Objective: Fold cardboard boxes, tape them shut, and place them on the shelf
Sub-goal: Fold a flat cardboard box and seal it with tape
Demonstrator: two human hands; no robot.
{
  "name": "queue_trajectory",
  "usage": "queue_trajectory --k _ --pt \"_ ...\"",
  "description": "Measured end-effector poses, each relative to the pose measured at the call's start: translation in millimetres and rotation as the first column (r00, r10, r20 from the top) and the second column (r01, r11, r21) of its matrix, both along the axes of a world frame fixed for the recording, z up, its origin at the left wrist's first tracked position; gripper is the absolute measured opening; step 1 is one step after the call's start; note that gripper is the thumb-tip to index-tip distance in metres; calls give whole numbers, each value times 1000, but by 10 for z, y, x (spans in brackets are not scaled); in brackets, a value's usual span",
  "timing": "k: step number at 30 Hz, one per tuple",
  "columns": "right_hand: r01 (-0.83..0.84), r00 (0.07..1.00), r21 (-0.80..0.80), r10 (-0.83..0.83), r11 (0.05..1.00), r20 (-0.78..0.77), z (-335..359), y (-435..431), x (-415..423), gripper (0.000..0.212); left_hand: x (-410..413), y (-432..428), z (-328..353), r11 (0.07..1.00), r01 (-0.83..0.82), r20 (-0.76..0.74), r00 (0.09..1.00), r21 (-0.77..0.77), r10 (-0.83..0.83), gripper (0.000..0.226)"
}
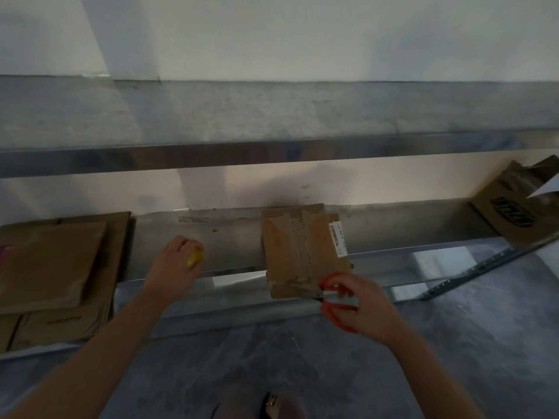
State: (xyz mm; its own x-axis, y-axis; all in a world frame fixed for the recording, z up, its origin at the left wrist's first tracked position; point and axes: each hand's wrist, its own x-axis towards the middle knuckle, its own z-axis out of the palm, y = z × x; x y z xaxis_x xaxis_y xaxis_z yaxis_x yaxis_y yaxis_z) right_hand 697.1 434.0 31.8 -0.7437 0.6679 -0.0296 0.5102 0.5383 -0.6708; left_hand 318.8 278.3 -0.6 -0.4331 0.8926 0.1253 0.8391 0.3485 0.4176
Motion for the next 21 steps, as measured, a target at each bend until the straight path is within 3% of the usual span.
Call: queue_trajectory --k 4,7,10,14,21 --pt "254 967 235 -254 938 -33 -68 349 127 38 36 139 20 1000 3 -5 1000 21 -2 22" --pt "472 868 221 -494 854 56 -254 682 164 41 107 242 -2 999 10 -10 1000 32 -10 23" --pt "589 764 173 -614 789 197 -466 1033 155 50 172 304 -36 999 7 -25 1000 47 -5 19" --pt "624 669 213 -655 752 352 -725 1420 66 54 203 339 -61 1000 -14 -39 999 24 15 18" --pt "603 650 198 -620 773 440 -995 1743 -115 55 170 319 -115 999 -39 -66 997 -15 38 23"
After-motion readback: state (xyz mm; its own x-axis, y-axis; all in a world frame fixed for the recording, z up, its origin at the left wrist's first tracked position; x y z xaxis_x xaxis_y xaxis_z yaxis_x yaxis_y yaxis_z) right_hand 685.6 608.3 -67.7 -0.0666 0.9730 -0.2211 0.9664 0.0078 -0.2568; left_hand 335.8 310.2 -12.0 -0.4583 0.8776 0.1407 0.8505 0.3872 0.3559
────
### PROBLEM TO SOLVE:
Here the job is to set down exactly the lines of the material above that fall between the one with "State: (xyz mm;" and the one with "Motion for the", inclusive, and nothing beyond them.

### SOLVED EXERCISE:
State: (xyz mm; its own x-axis, y-axis; all in a world frame fixed for the recording, z up, its origin at the left wrist's first tracked position; point and axes: each hand's wrist, its own x-axis towards the middle knuckle, its own z-axis out of the palm, y = z × x; x y z xaxis_x xaxis_y xaxis_z yaxis_x yaxis_y yaxis_z) right_hand 697.1 434.0 31.8 -0.7437 0.6679 -0.0296 0.5102 0.5383 -0.6708; left_hand 318.8 278.3 -0.6 -0.4331 0.8926 0.1253 0.8391 0.3485 0.4176
Motion for the next 21 steps, as measured, a target at each bend until the straight path is within 3% of the usual span.

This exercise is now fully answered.